On March 18, 2022, President Biden signed new legislation designed specifically to help address the increasing incidence of healthcare professionals’ mental health problems and related suicides.
The Dr. Lorna Breen Health Care Provider Protection Act requires the Department of Health and Human Services (HHS) to “award grants to hospitals, medical professional associations, and other health care entities for programs to promote mental health and resiliency among health care providers. Additionally, the legislation notes that the HHS may award grants for relevant mental and behavioral health training for health care students, residents, or professionals.” Furthermore, the legislation directs the HHS to conduct a campaign intended to encourage healthcare workers to “seek support and treatment for mental and behavioral health concerns” and for the agency “to disseminate best practices to prevent suicide and improve mental health and resiliency among health care providers.”
Dr. Lorna Breen
Dr. Lorna Breen was an emergency room physician serving at New York-Presbyterian Allen Hospital in Upper Manhattan. There, she was among the often-cited heroic frontline healthcare workers before there were any vaccines or testing, and personal protection equipment was in extremely low supply, diminishing quickly. All around her, besides the patients coming in ill, her fellow doctors and nurses were also becoming infected with the virus. Dr. Breen too would ultimately contract COVID-19, but like many other healthcare professionals, upon recovering, she returned to the hospital, once again, to help others.
High Rates of Suicide among Healthcare Professionals
Even before the pandemic, healthcare professionals were prone to high levels of stress, burnout, fatigue and depression.
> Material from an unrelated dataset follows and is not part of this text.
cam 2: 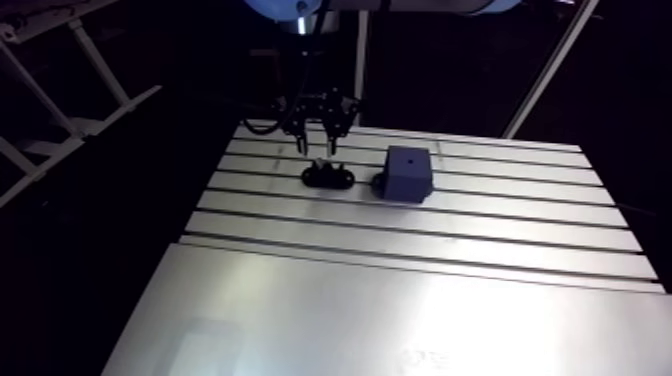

This is not difficult to understand given their long hours and continuous exposure to human suffering and death. For Dr. Breen, and many others, it became just too much. On April 26, 2020, Dr. Breen committed suicide.
A 2019 Statista study found that 22% of Millennial physicians, 24% of Generation X physicians, and 21% of Baby Boomer physicians had thoughts of suicide, but had not attempted it. The American College of Emergency Physicians found that approximately 300-400 physicians commit suicide each year in the U.S., with suicides 250-400% higher among female physicians when compared to females in other professions. And physicians are not the only healthcare professionals committing suicide at high rates. A study by Matthew Davis, an associate professor in the Department of Systems, Population and Leadership at the University of Michigan, found that the suicide incidence among nurses was at a rate of 17.1 per 100,000, compared to 8.6 per 100,000 among American women as a whole, or approximately twice as high.
Making Resources Available
With the passage of the Dr. Lorna Breen Health Care Provider Protection Act, more resources will be available to hospitals, medical professional associations, and other health care entities to address this pervasive problem with relevant mental health and behavioral health training for health care professionals at all stages of their careers, from health care students to medical residents and all practicing professionals.